__Requirement__. Copy out each line of the data that holds the string "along".

Recorded data:

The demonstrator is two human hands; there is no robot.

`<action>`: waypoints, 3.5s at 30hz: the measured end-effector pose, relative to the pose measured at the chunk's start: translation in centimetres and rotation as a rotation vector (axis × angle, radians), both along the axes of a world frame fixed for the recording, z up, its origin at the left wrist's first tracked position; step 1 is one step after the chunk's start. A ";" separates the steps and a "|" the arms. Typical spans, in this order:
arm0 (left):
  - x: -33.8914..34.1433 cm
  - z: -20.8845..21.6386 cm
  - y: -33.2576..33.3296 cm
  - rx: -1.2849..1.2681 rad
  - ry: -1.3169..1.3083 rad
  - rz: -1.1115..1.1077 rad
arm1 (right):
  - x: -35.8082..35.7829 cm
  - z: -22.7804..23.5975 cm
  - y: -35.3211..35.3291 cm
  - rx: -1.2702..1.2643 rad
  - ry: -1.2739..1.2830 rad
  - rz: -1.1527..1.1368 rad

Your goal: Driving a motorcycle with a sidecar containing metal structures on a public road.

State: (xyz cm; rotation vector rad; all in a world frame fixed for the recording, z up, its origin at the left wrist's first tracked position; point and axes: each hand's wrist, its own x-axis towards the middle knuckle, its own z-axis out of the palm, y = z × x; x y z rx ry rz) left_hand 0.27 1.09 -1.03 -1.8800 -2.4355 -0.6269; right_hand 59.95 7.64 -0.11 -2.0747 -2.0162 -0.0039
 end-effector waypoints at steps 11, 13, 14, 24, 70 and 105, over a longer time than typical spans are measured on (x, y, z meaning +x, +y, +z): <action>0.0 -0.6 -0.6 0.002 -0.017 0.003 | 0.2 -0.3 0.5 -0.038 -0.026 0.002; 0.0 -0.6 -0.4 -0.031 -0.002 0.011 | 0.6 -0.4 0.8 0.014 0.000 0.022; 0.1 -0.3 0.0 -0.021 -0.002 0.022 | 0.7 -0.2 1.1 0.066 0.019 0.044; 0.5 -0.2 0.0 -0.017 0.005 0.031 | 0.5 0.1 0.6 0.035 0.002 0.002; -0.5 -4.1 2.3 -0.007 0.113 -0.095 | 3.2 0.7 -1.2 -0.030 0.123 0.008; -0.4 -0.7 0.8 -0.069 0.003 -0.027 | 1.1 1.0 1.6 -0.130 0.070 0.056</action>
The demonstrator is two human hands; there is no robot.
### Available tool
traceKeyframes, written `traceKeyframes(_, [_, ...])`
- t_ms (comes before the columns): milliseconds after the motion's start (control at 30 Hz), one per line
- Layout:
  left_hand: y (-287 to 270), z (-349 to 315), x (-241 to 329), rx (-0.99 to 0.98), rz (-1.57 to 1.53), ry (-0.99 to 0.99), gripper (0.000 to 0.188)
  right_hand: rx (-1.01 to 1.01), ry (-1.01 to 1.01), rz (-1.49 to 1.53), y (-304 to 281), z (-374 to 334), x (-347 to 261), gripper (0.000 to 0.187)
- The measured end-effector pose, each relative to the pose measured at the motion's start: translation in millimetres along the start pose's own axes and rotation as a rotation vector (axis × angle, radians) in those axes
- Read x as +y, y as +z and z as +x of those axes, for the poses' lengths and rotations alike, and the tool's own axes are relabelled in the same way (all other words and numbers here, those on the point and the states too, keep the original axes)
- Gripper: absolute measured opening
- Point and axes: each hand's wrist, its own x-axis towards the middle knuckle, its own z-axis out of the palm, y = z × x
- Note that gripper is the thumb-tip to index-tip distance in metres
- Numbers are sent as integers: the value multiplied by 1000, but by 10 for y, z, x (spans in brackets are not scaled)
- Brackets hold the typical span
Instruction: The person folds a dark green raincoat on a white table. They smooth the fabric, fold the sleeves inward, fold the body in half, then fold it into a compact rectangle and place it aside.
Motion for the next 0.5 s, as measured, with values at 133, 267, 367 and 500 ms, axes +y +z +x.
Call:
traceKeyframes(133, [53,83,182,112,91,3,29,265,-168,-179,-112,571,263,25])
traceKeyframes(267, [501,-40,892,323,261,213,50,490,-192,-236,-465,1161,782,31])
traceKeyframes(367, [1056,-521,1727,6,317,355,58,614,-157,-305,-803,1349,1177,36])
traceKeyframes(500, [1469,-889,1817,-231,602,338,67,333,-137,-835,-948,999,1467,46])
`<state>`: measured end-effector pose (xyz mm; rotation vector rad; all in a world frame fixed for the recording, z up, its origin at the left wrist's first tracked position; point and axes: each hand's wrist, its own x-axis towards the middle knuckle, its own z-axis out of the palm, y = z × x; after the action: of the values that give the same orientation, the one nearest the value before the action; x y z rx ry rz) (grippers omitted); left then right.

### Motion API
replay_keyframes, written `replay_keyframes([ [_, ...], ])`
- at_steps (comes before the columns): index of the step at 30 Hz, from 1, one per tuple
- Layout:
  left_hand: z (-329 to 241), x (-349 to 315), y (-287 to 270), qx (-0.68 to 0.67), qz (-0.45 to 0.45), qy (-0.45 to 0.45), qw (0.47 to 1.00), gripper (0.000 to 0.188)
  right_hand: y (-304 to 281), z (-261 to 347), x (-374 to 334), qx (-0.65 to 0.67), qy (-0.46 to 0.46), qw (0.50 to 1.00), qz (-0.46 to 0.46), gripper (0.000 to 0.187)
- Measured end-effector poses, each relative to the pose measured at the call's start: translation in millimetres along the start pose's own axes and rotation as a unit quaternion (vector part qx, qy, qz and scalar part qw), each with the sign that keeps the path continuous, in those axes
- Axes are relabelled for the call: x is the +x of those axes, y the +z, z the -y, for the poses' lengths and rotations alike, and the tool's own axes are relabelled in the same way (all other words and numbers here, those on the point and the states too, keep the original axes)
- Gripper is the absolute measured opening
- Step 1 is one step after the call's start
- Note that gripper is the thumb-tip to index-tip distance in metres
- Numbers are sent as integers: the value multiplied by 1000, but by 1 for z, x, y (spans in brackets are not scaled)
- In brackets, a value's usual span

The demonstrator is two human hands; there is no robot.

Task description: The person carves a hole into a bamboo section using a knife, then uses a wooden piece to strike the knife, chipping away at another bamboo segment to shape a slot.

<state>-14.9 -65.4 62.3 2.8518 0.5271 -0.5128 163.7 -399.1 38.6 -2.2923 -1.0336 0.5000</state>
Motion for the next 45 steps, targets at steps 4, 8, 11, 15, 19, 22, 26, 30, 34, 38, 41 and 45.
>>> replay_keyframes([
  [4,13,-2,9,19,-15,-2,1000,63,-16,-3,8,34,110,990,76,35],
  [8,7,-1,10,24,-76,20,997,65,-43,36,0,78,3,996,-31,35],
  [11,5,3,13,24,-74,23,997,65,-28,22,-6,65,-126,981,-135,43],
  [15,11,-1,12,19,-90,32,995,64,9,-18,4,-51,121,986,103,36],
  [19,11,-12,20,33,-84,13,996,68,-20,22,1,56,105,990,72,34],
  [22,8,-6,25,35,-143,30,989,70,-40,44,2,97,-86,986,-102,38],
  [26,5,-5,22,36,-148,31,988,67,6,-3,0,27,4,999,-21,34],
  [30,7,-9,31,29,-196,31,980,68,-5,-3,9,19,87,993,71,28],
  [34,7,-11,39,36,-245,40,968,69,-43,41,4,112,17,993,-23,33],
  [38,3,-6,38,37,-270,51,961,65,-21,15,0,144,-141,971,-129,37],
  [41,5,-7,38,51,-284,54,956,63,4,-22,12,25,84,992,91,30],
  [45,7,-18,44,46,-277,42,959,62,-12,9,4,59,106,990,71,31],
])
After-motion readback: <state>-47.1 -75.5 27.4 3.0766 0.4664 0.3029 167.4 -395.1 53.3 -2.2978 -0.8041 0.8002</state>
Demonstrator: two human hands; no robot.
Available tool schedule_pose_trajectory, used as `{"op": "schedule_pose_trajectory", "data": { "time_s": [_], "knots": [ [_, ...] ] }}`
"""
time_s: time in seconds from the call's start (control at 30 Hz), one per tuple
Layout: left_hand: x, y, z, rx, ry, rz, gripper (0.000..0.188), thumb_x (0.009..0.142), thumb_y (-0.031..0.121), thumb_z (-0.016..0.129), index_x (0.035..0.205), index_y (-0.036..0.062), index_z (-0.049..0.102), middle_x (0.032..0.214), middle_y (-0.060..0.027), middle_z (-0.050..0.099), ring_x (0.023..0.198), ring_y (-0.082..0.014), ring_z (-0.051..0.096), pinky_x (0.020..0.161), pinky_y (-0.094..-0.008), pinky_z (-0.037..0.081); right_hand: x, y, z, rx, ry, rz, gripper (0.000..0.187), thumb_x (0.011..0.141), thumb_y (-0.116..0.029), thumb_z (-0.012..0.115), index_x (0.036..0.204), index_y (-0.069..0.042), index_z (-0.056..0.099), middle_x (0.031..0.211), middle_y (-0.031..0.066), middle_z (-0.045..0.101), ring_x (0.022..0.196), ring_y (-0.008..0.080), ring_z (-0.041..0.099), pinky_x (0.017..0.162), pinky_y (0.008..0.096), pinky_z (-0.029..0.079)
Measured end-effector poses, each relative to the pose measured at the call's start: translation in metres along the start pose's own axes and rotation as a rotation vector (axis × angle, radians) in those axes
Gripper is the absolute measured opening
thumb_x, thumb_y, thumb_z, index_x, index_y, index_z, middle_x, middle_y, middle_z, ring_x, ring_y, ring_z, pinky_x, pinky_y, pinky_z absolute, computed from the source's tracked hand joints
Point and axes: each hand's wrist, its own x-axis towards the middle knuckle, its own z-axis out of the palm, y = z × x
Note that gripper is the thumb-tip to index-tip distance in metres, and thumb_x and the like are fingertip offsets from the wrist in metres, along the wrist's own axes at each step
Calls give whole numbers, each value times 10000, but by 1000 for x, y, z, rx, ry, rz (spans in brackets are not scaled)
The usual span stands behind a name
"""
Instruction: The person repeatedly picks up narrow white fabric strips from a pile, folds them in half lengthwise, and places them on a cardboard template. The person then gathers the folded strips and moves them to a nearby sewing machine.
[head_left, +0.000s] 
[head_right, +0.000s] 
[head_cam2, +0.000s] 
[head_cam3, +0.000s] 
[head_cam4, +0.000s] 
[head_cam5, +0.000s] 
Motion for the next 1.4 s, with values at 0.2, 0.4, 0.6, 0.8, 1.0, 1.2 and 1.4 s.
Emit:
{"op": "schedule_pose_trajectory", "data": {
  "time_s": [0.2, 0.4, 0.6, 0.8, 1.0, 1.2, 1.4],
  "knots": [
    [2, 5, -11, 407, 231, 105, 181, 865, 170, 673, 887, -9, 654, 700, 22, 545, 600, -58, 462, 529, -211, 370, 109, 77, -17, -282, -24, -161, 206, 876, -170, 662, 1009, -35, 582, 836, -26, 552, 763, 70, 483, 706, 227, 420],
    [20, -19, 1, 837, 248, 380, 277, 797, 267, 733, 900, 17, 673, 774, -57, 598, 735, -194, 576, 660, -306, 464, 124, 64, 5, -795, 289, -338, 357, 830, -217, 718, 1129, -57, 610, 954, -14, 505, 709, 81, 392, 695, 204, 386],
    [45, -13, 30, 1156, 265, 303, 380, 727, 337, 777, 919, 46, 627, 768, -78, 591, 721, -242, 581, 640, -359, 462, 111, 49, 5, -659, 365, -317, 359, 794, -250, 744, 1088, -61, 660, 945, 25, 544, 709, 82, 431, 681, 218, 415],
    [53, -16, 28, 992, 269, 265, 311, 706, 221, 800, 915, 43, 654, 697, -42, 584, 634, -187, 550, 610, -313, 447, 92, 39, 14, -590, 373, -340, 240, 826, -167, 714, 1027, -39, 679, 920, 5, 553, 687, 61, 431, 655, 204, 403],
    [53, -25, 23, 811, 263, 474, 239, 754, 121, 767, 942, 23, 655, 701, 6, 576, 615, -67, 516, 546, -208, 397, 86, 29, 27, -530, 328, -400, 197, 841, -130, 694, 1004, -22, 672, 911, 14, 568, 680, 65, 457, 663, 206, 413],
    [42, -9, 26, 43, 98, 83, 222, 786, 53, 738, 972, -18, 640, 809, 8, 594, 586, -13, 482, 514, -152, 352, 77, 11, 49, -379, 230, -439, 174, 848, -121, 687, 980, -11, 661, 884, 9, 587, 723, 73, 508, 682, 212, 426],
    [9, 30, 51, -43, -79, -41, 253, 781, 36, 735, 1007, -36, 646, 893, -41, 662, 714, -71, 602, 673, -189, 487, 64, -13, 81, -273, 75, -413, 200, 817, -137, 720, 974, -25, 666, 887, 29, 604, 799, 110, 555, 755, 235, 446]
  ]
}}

__Task solution__.
`<action>`: waypoints, 3.5s at 30hz: the measured end-effector pose, relative to the pose measured at the chunk's start: translation in centimetres and rotation as a rotation vector (axis × angle, radians), both along the axes of a world frame fixed for the recording, z up, its origin at the left wrist's first tracked position; step 1 is one step after the chunk's start. A ";" separates the steps and a "|" the arms. Typical spans, in this order:
- The measured end-effector pose, each relative to the pose measured at the motion's start: translation in millimetres along the start pose's own axes and rotation as a rotation vector (axis × angle, radians) in those axes
- Measured end-effector poses, each relative to the pose measured at the call's start: translation in millimetres along the start pose's own axes and rotation as a unit quaternion (vector part qx, qy, qz and scalar part qw), each with the sign that keeps the path continuous, in those axes
Measured end-effector poses, each relative to the pose measured at the call's start: translation in metres along the start pose's own axes and rotation as a rotation vector (axis × angle, radians) in those axes
Note that gripper is the thumb-tip to index-tip distance in metres, and thumb_x and the like are fingertip offsets from the wrist in metres, along the wrist's own axes at each step

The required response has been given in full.